Democratic Alliance (DA) leader Helen Zille on Friday said sexism and misogyny were rife in South African society attributing that to Zuma.

Citing a recent study into the sexual behaviour of the youth by the University of Stellenbosch, she said some 27% of the youth surveyed thought “they could prevent HIV infection if they bathed after sex”.

“One wonders [silently] where they got that idea from. Asking that question aloud would attract another week-long misdirected uproar to divert us from the real issues,” Zille said in her weekly newsletter.

“This statistic is a sharp reminder of the powerful impact that the behaviour of leaders has on young people. It also explains why a leader’s personal conduct should be subject to scrutiny if it has public consequences.

“But in South Africa we prefer respecting taboos rather than facing facts.” she addded.

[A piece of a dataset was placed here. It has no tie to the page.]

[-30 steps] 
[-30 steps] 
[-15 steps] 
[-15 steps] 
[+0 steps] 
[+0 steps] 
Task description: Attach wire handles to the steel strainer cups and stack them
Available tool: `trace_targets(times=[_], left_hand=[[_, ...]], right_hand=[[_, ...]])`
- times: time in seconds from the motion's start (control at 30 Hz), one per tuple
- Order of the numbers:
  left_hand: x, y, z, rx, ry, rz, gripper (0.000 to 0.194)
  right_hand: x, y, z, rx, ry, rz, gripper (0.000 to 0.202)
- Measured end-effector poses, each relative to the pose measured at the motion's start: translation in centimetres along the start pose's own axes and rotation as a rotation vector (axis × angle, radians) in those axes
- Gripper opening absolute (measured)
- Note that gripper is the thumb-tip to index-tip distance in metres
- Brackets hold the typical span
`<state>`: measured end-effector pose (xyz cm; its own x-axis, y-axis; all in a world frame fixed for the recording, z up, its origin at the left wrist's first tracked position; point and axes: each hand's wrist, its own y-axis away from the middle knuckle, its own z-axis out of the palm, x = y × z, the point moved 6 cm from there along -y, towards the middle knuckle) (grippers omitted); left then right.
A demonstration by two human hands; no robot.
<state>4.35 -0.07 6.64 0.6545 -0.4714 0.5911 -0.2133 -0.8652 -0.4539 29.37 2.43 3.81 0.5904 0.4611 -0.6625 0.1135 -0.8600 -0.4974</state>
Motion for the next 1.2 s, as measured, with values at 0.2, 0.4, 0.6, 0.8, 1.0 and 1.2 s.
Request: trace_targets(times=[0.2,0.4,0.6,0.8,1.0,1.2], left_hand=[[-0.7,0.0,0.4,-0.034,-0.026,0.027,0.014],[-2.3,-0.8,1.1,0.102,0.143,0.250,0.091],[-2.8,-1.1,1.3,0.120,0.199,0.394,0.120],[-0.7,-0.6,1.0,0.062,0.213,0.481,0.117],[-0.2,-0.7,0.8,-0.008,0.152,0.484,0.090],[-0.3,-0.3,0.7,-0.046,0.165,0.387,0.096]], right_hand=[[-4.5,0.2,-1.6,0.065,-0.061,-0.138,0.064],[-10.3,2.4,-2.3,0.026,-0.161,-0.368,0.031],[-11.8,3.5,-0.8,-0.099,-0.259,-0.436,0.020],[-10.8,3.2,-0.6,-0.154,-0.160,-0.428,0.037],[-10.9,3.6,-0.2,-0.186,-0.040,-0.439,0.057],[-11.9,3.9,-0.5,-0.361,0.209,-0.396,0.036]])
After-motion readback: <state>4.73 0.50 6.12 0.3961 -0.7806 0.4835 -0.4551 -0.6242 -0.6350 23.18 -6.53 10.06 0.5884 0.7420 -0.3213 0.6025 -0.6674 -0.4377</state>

Earlier this month Zille outraged the ANC and its allies when she said Zuma was a self-confessed womaniser who by his own admission, in his rape trial in 2007, had sex with an HIV-positive woman without using a condom, thereby exposing his wives to the virus.

She made the remark after she came under fire from the ruling party for appointing only men to her executive team in the province.

Zille said the myths that washing or taking the contraceptive pill could prevent HIV infection were “convenient for the large number of South African men who believe that multiple, unprotected sexual encounters are their right.

Such men have no interest in challenging these myths.